Inspiration and the idea of creativity through constraint
What inspires a production? When you ask a director what inspired them, you often get all kinds of answers. Some film makers are motivated to shock their audience, to stir emotion in them – be that positive or negative (as Woody Allen famously said, ‘If my film makes just one more person miserable, I’ve done my job). Some directors become enchanted by – or fixated on – a story, and cannot rest until they feel it’s been told. And some directors may find the inspiration for their film purely in the potential to make millions and millions of dollars (and who can blame them really…).
But if you asked directors whether their equipment inspired them to make a film, they may give you a funny look. Of course their equipment didn’t inspire them – equipment is a tool that exists to realise their inspiration, not the source of inspiration itself.
Well, that’s not the case for one director. DoP Stefano Ceccon (member of A.I.C. – Imago) had the idea of developing a production purely to test the limits of what can be done when you set specific parameters for your equipment. The project was to be called ‘Agile and Mighty’. His requirements were that everything used needed to be small and lightweight – but ideally still powerful and high-performing. As such, long before any aesthetic concept for the production arose, Stefano Ceccon was on a mission to find the right equipment companies for the job.
It wouldn’t be a case of merely procuring the right items, but also the expertise of those who develop and sell them. Cameras, grip, rigging, lighting – it all had to meet Stefano’s rigid standards if it was going to be included. Only with the equipment selected could the parameters of the project be identified, and the creative content established and built.
Well, we don’t want to blow our own trumpet, but if someone is looking for lighting equipment that is small, lightweight, powerful and high-performing, and backed up with exceptional product knowledge and support – Photonia is exactly where they need to be looking. And that’s exactly where Stefano Ceccon did look.
As soon as we received his request of providing our Fresnel LED lights, we knew this was going to be an incredible project to be involved in. Not only because the concept was right up our street – and a great opportunity to prove to ourselves how much can be done with Photonia lights. It also promised to be a fantastic opportunity because we’d be working with really like-minded people; equipment producers and creatives who were all driven by the idea of challenging filmmaking at its most technical level.
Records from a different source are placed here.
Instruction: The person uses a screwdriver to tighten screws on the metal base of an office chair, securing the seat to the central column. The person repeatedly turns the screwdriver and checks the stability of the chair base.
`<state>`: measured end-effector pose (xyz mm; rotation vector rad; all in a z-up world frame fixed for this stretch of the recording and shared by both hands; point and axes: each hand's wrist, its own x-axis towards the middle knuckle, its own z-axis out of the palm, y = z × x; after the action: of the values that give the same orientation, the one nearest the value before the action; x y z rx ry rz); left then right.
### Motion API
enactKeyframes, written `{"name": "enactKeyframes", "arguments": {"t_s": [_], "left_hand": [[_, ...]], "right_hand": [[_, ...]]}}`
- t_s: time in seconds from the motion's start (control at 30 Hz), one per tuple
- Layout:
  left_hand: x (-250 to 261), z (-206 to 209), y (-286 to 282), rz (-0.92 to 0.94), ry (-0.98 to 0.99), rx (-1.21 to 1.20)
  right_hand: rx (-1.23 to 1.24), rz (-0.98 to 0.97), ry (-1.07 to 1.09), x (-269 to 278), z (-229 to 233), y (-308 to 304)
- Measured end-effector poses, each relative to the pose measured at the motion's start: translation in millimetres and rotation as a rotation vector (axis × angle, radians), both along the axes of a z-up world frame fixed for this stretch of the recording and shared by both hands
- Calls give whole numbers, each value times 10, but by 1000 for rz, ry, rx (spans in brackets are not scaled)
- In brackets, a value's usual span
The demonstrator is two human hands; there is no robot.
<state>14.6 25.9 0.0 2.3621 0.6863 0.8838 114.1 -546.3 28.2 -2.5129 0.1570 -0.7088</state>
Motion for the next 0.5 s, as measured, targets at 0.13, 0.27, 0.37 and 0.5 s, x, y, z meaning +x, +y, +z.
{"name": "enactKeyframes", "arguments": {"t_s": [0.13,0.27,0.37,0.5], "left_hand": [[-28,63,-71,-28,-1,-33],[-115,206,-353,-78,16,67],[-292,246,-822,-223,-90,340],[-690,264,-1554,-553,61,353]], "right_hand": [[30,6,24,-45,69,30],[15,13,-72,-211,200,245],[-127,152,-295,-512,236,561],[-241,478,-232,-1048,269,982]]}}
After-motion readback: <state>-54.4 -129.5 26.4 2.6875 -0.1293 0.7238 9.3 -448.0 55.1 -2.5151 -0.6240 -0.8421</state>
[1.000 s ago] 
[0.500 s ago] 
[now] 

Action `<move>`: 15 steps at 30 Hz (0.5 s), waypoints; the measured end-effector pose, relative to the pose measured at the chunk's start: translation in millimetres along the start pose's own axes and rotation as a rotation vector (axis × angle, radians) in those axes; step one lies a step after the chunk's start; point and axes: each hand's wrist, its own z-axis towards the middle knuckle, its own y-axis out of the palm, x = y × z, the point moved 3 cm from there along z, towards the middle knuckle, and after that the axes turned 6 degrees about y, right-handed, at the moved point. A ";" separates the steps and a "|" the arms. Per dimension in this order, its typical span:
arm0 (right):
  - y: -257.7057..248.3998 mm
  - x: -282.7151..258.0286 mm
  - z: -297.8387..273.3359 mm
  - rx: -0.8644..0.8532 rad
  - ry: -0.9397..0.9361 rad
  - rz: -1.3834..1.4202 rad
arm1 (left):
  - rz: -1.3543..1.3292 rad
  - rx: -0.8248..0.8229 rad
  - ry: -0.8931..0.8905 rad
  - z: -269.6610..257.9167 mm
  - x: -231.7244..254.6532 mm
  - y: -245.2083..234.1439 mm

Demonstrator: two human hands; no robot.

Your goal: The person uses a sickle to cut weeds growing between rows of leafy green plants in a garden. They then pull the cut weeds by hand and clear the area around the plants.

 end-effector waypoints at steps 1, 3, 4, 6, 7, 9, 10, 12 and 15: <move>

As a result, we got to work with companies such as Blueshape, who have taken ‘rugged’ to new levels with their range of batteries, DoPchoice, who took our already fantastic lighting and shaped it in exciting ways, Pegasus zoom lenses, which delivered exceptional clarity in the shoot and Cartoni, who gave an incredible stability with their rigging. Vaxis provided a reliable and fast real-time transmission. All of us were united in a vision of taking small and robust equipment, and proving you could make something beautiful from it.
We particularly like Stefano’s way of thinking – imposing an arbitrary limit on the process by setting technical limits, and then seeing how far you can push both creativity and technical possibility within that realm. ‘Creativity through constraint’ is actually a popular and prevalent notion within the world of art. A canvas itself is a physical limit beyond which the artist cannot usually extend. Shakespeare’s sonnets and their conformance with a very strict set of rhythmic rules (such as iambic pentameter) is what caused him to create expressions that – if allowed to flow ‘naturally’ – may have not carried so much force or emotion. Sometimes, creativity that lacks constraint or limitation can end up being indulgent, pretentious and weak
It’s this kind of thinking that really drives the philosophy behind Photonia products. We started out with the idea of a ‘limitation’; size and weight needed to be kept to a minimum. And then we took this idea of being limited, and actually used it to drive innovation and push for the development of something that didn’t just overcome those limitations, but actually exceeded what you can expect from ‘normal’ lighting equipment.
The idea of constraints driving innovation is subtly hinted out through the film. In the BTS film you can see the ring that the dancers operate within. Their space for physical expression is limited – but the breakdancers are powerful and focused as a result. It’s no strain to link that same idea to our LED lighting solutions: small but powerful, light but agile. Adaptable.
And whilst we’re on the subject – just look at that lighting! We were so fantastically pleased with the result of the film; indeed, everybody was, from cast, to production team, to equipment suppliers. We love the atmospheric, low key lighting, the use of colour and temperature, and the way the light plays on the water and splashes made by the dancers. Stefano Ceccon commented that not only did the lights produce incredible technical results for their size and weight, but that they also allowed a huge degree of creative control – in an intuitive manner with a setup and teardown process that was incredibly easy.
Being involved so directly in a project like this was amazing for Photonia and everybody who works here, because it’s a great way to remember that our products are more than a series of technical innovations and specifications. They are tools that help deliver creative vision. And whilst we’re passionate for technical development, what we’re ultimately more passionate about is how that technology is used – to create something beautiful, to create something meaningful, to create something human.